What the exercise asks —
The data below contains pictures, which are to be skipped; the lines starting at the line with "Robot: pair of" and ending at the line with "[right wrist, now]" are to be output exactly, both ends included.

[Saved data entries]
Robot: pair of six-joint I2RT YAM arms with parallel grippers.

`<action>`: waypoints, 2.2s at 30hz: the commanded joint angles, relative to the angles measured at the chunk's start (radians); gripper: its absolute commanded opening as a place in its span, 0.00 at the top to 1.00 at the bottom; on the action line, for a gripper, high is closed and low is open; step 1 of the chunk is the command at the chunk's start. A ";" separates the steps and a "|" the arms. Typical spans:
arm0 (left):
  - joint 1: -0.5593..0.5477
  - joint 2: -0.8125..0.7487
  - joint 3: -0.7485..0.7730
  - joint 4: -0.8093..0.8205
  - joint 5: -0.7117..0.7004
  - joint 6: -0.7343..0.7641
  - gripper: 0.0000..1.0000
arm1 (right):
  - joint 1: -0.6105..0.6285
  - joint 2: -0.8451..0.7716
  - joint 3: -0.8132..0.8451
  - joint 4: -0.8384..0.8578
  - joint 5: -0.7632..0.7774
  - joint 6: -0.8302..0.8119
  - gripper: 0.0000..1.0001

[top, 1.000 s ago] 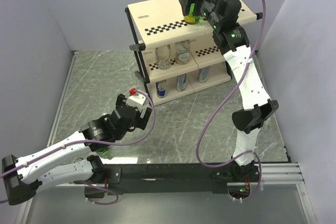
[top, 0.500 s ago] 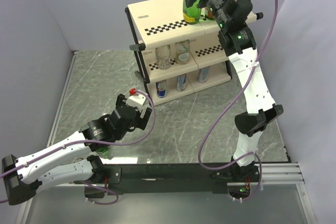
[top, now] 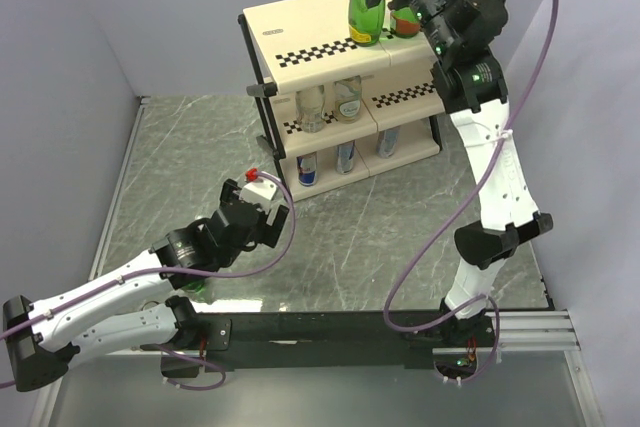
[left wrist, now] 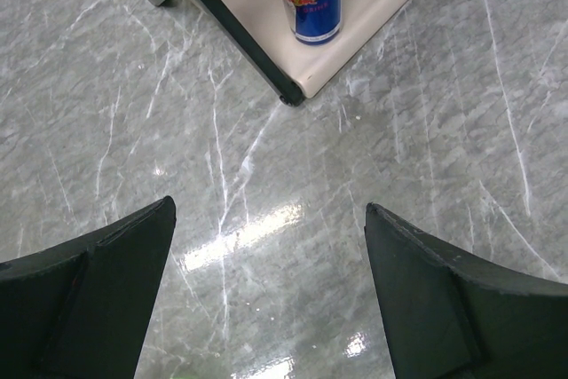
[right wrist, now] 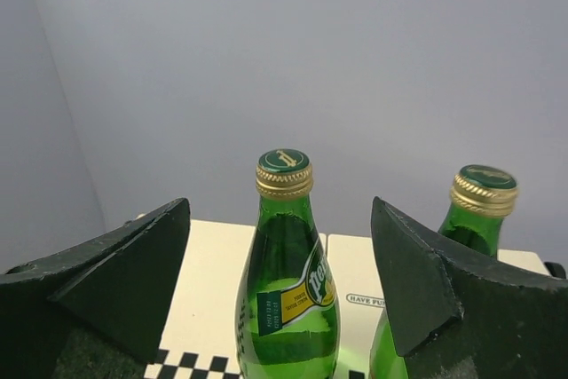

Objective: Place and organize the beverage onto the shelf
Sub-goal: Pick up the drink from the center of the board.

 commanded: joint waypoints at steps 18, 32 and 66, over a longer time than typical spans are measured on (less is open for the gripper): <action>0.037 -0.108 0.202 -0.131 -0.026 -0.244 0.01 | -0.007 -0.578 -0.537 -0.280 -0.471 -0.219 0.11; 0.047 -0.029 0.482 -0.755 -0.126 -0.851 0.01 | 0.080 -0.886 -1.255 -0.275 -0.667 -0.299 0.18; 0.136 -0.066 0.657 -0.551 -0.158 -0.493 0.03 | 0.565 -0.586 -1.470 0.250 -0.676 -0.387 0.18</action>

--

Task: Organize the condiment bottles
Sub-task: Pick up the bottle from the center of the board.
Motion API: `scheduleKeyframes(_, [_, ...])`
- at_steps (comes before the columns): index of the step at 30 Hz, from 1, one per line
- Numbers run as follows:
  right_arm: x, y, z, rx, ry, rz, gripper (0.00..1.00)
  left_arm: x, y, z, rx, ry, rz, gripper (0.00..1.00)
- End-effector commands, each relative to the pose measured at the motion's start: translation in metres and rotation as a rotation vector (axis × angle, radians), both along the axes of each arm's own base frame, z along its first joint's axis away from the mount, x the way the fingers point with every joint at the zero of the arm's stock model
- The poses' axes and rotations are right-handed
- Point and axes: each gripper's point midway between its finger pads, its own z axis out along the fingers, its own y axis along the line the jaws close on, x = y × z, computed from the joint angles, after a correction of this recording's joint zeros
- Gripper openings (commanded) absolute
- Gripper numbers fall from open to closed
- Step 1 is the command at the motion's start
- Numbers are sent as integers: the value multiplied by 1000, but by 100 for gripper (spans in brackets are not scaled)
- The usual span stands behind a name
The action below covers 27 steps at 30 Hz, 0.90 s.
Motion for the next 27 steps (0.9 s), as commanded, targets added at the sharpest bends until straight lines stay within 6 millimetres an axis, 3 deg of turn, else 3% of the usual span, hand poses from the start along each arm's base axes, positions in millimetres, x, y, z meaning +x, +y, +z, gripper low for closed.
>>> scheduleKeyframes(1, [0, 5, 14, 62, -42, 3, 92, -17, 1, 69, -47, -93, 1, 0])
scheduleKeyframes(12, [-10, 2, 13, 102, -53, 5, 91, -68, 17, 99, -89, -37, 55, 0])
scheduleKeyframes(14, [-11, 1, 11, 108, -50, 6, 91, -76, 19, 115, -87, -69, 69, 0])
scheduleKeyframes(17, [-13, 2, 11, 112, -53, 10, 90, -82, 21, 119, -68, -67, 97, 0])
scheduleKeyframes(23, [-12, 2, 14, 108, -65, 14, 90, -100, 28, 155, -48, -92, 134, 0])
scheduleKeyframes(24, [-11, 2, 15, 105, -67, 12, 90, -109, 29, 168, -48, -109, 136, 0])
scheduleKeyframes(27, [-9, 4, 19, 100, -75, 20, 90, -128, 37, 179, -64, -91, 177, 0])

Answer box —
Robot: pair of six-joint I2RT YAM arms with parallel grippers.

`<action>`: waypoints, 2.2s at 30hz: the commanded joint angles, relative to the angles measured at the chunk's start (radians); gripper: its absolute commanded opening as a place in its span, 0.00 at the top to 1.00 at the bottom; on the action line, for a gripper, high is closed and low is open; step 1 of the chunk is the command at the chunk's start. A ";" separates the steps and a "|" the arms. Typical spans:
arm0 (left):
  - joint 1: -0.5593..0.5477
  - joint 2: -0.8125..0.7487
  - joint 3: -0.7485..0.7730
  - joint 4: -0.8093..0.8205
  - joint 5: -0.7117..0.7004
  - joint 6: -0.7343..0.7641
  - gripper: 0.0000..1.0000
arm1 (right):
  - joint 1: -0.6105..0.6285
  - joint 2: -0.8451..0.7716
  - joint 3: -0.8132..0.8451
  - joint 4: -0.8384..0.8578
  - joint 5: -0.7632..0.7774
  - joint 6: -0.8302..0.8119
  - gripper: 0.0000..1.0001

[top, 1.000 s ago] 
[top, 0.500 s ago] 
[top, now] 
[left wrist, now] 
[right wrist, now] 

The work for this exercise is now done.